Monday, Oct. 18, 1993

In a Fearful Free Fall

By WILLIAM A. HENRY III

TITLE: A LIFE IN THE THEATRE

TIME: OCT. 13, 14, 17, 19, TNT CABLE

THE BOTTOM LINE: A play about a declining old actor and an ascending young one is superbly rethought for the small screen.

David Mamet and Jack Lemmon don't seem the likeliest combination: Mamet writes about the hard shell of life, Lemmon enacts the soft underbelly. Mamet, 45, celebrates ferocious winners, while Lemmon, 68, sentimentalizes good-guy losers. Yet twice within the past year, the two have teamed for poignant results, first in the 1992 film adaptation of Mamet's Pulitzer Prize play, Glengarry Glen Ross, and now in a surprisingly warm TV version of his 1977 off-Broadway hit, A Life in the Theatre. Mamet's austere, elliptic prose seems to bring out the best in Lemmon -- his naked frustration as he fights for dignity -- without any of the fussy mannerisms and comedic cuteness that have marred many of his portraits of men in fearful free fall.

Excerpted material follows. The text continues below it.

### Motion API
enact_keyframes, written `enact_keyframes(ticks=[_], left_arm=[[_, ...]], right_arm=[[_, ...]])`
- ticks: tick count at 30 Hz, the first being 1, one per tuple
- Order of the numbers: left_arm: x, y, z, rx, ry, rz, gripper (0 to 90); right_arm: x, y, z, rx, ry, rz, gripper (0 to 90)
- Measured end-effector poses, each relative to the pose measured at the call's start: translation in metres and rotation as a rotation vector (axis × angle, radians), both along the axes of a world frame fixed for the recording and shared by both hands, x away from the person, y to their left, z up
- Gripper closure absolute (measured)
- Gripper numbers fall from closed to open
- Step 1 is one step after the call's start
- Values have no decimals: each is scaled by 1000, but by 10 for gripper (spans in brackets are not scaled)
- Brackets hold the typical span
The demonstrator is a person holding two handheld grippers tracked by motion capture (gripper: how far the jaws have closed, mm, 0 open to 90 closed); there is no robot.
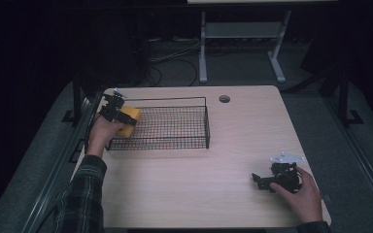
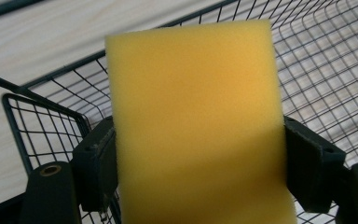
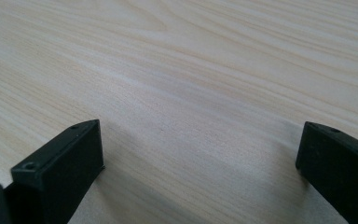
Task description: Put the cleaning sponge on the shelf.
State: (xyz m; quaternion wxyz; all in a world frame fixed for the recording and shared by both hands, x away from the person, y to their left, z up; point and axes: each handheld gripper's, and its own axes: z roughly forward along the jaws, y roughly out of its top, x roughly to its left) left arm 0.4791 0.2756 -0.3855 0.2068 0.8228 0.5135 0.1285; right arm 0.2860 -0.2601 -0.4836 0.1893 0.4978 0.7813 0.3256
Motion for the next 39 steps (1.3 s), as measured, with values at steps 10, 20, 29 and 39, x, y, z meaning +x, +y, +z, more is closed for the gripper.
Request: enact_keyframes(ticks=[10, 20, 29, 39], left_arm=[[1, 2, -17, -11, 32, 18, 227], [-1, 0, -29, 7, 66, 14, 227], [-1, -1, -31, 5, 77, 1, 216], [-1, -2, -31, 5, 84, -6, 169]], right_arm=[[0, 0, 0, 0, 0, 0, 0], [0, 0, 0, 0, 0, 0, 0], [0, 0, 0, 0, 0, 0, 0], [0, 0, 0, 0, 0, 0, 0]])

A Life in the Theatre remains, as it was on stage, a two-hander between a veteran actor (Lemmon) who never quite made it and a protege (Matthew Broderick) whose star is beginning to rise. Mamet has opened up the work shrewdly, placing the two men among backstage colleagues, on street corners, in neighborhood bars and coffee shops, making their encounters more naturalistic and believable. Yet he and director Gregory Mosher have retained enough of the stylized original to bring off satiric fragments of pseudo-plays -- costume epics and drawing-room comedies that are the antithesis of Mamet's blowtorch aesthetic.

The tension between the actors, partly sexual in the original, is all competitive now. The older man's brushes with self-destruction and madness are rooted in his loss of ease during the only part of the day that matters to him, the moments when the lights come on. Whether by design or happenstance, he is all the more touching because Lemmon's character comes across as vastly more talented than Broderick's. Only unconquerable age can lower him.

This is the ninth stage play that the TNT cable network has sensitively adapted since 1990, including Tennessee Williams' lyrical Orpheus Descending, Jon Klein's rowdy T Bone 'n Weasel and Mamet's own burst of cynicism, The Water Engine. Each has been respected yet retooled to broaden its reach. While A Life in the Theatre is steeped in particulars of the stage, it works as a powerful metaphor for life in any career. Older people are always feeling that tradition is being dishonored and their accumulated lore and knowledge devalued. Younger people always impatiently demand their turn.